#### [What to produce]
Locate all lines in the data below that hold "every" and show them.

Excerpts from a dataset
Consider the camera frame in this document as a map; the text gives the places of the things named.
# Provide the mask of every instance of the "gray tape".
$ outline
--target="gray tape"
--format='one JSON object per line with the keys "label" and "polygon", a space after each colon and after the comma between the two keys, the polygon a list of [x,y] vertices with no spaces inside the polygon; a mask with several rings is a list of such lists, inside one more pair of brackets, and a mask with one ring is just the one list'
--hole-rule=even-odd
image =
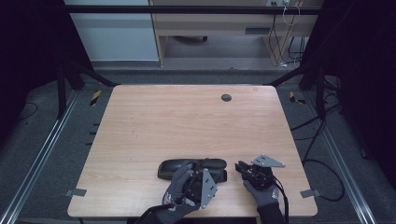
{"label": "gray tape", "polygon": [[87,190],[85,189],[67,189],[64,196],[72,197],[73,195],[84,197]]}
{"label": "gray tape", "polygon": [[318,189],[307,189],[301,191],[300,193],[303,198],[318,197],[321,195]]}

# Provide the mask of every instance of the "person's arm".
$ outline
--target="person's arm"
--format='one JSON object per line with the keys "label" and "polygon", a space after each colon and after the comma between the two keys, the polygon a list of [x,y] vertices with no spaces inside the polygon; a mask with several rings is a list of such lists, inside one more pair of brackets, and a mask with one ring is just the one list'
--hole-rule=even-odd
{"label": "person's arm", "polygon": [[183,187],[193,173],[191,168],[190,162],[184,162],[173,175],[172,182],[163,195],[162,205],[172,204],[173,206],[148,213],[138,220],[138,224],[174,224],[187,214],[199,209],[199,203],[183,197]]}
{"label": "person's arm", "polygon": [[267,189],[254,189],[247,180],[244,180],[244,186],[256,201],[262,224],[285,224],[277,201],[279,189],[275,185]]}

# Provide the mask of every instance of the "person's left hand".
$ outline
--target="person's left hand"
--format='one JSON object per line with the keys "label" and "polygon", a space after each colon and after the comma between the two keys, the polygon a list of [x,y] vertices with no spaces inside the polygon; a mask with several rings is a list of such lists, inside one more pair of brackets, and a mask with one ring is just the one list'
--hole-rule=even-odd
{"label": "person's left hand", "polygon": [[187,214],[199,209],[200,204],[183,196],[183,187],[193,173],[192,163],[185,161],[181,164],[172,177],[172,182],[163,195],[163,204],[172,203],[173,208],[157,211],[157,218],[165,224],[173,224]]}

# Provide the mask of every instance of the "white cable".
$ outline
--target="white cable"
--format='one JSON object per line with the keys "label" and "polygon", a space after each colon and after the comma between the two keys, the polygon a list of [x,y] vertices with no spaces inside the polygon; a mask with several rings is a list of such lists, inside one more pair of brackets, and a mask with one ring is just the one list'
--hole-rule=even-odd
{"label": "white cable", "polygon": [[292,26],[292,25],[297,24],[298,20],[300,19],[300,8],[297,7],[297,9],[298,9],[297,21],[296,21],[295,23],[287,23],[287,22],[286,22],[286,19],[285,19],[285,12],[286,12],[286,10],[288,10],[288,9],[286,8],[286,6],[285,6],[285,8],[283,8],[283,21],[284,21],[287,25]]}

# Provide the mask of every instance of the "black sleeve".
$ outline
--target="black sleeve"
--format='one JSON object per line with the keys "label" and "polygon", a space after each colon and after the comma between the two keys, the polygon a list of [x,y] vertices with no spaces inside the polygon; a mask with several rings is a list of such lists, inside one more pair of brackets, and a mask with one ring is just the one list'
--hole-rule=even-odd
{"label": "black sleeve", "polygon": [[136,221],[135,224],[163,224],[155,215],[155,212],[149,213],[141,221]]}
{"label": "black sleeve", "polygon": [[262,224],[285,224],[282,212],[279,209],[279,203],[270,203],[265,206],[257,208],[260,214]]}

#### [Exercise answer]
# Provide the mask of every instance of the "gray tape".
# Provide the mask of every instance of the "person's arm".
# Provide the mask of every instance of the "person's left hand".
# Provide the mask of every instance of the "white cable".
# Provide the mask of every instance of the "black sleeve".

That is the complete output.